» TASK PROMPT
Write out nothing but the lines from the first line of the entries below through the line with "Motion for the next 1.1"; no pictures go in.

» RECORD SET
- Opening Delimiter -
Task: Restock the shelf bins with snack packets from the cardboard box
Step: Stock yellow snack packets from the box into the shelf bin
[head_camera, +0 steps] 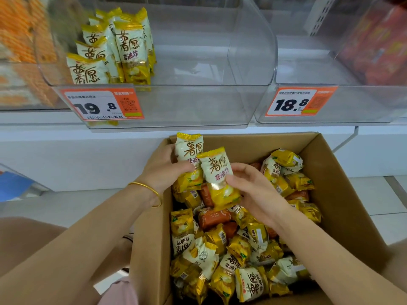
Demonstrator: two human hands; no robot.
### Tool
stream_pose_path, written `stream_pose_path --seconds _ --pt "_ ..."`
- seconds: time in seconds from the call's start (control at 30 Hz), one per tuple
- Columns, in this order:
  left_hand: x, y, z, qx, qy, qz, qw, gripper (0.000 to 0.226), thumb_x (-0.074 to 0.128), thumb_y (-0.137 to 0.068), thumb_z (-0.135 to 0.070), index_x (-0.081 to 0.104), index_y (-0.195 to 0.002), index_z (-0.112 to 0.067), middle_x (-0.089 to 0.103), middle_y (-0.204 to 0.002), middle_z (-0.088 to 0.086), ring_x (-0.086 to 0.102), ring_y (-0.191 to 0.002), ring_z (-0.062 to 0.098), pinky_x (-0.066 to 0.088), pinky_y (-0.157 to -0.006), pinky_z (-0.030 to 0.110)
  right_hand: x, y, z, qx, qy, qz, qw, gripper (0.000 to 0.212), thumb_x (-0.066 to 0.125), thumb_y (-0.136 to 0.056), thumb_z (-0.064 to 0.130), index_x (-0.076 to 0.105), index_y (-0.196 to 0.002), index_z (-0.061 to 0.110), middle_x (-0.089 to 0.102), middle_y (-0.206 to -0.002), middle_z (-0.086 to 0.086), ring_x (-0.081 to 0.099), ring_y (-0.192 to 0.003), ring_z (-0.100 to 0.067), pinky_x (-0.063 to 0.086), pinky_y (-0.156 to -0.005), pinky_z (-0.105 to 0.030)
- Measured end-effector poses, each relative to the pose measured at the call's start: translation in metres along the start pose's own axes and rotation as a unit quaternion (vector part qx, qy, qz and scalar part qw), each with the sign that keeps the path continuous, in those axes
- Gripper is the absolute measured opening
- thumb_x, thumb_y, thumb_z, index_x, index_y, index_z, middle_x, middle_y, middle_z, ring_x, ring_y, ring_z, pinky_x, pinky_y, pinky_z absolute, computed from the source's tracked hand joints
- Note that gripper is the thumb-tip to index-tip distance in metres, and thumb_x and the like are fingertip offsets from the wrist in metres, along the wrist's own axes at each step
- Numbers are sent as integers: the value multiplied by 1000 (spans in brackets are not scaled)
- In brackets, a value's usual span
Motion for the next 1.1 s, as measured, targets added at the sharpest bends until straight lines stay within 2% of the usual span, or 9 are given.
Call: stream_pose_path --seconds 0.13,0.33,0.47,0.53,0.6,0.77,0.9,1.0,1.1 --pt "3 8 -9 12 16 22 1000 49 75 -40 -33 67 -88 -36 71 -102 -2 66 -100 22 51 -92 49 16 2 2 12 96 67 993 57 70 -67 7 57 -122 11 72 -109 -6 69 -96 -20 55 -72 -30" --pt "0 11 -20 5 59 47 997 68 75 -59 -12 53 -124 -12 69 -111 6 66 -102 22 51 -93 45 16 3 16 -18 -29 81 996 54 66 -69 2 57 -120 14 69 -110 -10 67 -99 -24 57 -75 -36" --pt "-7 20 -35 27 87 46 995 55 69 -76 4 47 -126 -6 65 -114 13 64 -101 24 52 -86 36 20 8 32 -54 -7 142 988 75 81 -60 5 51 -129 10 65 -118 -15 64 -106 -29 56 -84 -38" --pt "-12 25 -41 41 80 61 994 63 75 -66 -3 50 -123 -11 65 -114 12 64 -103 24 52 -88 36 24 11 43 -72 -4 177 982 82 87 -59 13 50 -131 9 63 -123 -16 62 -110 -30 54 -87 -39" --pt "-14 33 -48 62 65 81 993 64 71 -60 -12 53 -122 -15 65 -112 8 64 -104 22 54 -87 34 33 15 57 -94 9 207 974 73 87 -62 18 55 -127 14 64 -124 -13 61 -112 -30 53 -89 -39" --pt "-23 52 -78 149 61 113 980 60 75 -63 -26 60 -121 -20 65 -119 6 62 -109 24 53 -91 39 64 18 101 -135 90 257 953 61 88 -60 32 65 -116 27 67 -120 -6 63 -110 -25 53 -86 -37" --pt "-57 51 -124 262 -37 32 964 56 72 -67 -32 59 -121 -23 69 -112 -1 64 -104 12 50 -87 27 101 16 159 -201 167 282 923 54 87 -55 37 69 -105 33 69 -112 4 66 -104 -16 54 -79 -29" --pt "-87 44 -154 326 -43 -101 939 42 70 -71 -35 60 -111 -27 68 -102 -12 63 -98 4 51 -84 21 130 -2 199 -242 193 274 911 67 87 -57 31 61 -117 17 64 -122 -6 63 -109 -26 54 -84 -39" --pt "-124 35 -160 392 -222 -300 841 32 62 -86 -18 60 -117 -13 60 -112 -2 56 -106 16 46 -93 29 148 -34 225 -254 220 223 915 52 81 -66 14 58 -112 21 69 -110 3 65 -102 -18 54 -80 -36"
Point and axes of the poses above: each hand's wrist, its own y-axis away from the middle knuckle, its own x-axis out of the palm, z = x × y, the point moved 4 cm from there along -y, towards the middle knuckle
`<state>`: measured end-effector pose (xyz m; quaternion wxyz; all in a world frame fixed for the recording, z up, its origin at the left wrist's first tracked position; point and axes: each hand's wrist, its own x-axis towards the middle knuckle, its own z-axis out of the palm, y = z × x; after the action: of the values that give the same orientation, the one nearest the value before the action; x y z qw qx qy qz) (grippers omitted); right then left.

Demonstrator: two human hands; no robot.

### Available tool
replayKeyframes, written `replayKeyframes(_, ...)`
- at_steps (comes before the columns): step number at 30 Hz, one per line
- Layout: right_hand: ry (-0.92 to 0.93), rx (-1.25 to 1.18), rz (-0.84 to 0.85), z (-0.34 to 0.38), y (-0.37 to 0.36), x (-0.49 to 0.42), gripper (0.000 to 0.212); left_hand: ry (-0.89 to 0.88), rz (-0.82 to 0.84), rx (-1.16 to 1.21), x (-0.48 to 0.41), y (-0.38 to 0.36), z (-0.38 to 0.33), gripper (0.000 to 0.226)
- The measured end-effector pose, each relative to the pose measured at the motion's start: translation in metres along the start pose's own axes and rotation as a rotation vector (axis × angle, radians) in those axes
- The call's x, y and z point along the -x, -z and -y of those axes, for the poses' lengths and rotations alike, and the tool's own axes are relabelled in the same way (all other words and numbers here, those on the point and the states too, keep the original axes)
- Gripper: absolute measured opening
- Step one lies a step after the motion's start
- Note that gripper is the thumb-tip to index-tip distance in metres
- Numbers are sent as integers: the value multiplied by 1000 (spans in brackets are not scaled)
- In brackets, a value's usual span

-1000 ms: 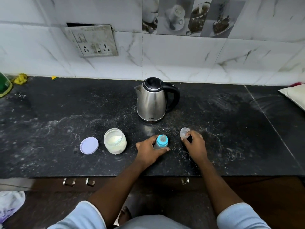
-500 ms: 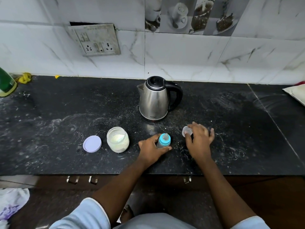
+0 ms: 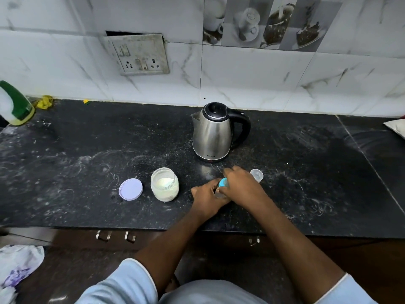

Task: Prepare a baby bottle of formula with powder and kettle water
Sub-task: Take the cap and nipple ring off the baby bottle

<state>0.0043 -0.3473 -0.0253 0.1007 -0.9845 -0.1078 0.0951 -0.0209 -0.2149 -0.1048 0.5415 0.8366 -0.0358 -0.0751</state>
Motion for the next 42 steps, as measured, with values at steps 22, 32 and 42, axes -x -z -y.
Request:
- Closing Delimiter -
» SOLUTION TO THE EXERCISE
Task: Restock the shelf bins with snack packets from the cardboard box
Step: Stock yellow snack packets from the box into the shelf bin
[head_camera, +0 steps] 
Demonstrator: two human hands; no robot.
### Tool
stream_pose_path, written `stream_pose_path --seconds _ --pt "_ ..."`
- seconds: time in seconds from the call's start (control at 30 Hz), one per tuple
- Columns, in this order:
  left_hand: x, y, z, qx, qy, qz, qw, gripper (0.000 to 0.226), thumb_x (-0.074 to 0.128), thumb_y (-0.137 to 0.068), thumb_z (-0.135 to 0.070), index_x (-0.081 to 0.104), index_y (-0.195 to 0.002), index_z (-0.112 to 0.067), middle_x (-0.089 to 0.103), middle_y (-0.204 to 0.002), middle_z (-0.088 to 0.086), ring_x (-0.086 to 0.102), ring_y (-0.191 to 0.002), ring_z (-0.062 to 0.098), pinky_x (-0.066 to 0.088), pinky_y (-0.157 to -0.006), pinky_z (-0.030 to 0.110)
  right_hand: x, y, z, qx, qy, qz, qw, gripper (0.000 to 0.212), thumb_x (-0.066 to 0.125), thumb_y (-0.136 to 0.056), thumb_z (-0.064 to 0.130), index_x (-0.076 to 0.105), index_y (-0.196 to 0.002), index_z (-0.061 to 0.110), middle_x (-0.089 to 0.102), middle_y (-0.206 to -0.002), middle_z (-0.086 to 0.086), ring_x (-0.081 to 0.099), ring_y (-0.192 to 0.003), ring_z (-0.100 to 0.067), pinky_x (-0.063 to 0.086), pinky_y (-0.156 to -0.005), pinky_z (-0.105 to 0.030)
- Measured end-effector poses, each relative to the pose measured at the call's start: translation in metres along the start pose's own axes and rotation as a unit quaternion (vector part qx, qy, qz and scalar part qw), each with the sign that keeps the path continuous, in those axes
- Gripper is the absolute measured opening
- thumb_x, thumb_y, thumb_z, index_x, index_y, index_z, middle_x, middle_y, middle_z, ring_x, ring_y, ring_z, pinky_x, pinky_y, pinky_z absolute, computed from the source's tracked hand joints
- Note that gripper is the thumb-tip to index-tip distance in metres, and thumb_x and the like are fingertip offsets from the wrist in metres, along the wrist's own axes at each step
- Numbers are sent as integers: the value multiplied by 1000 (spans in brackets are not scaled)
- In brackets, a value's usual span
Motion for the next 1.1 s, as measured, targets added at the sharpest bends until straight lines stay within 2% of the usual span, or 9 are given.

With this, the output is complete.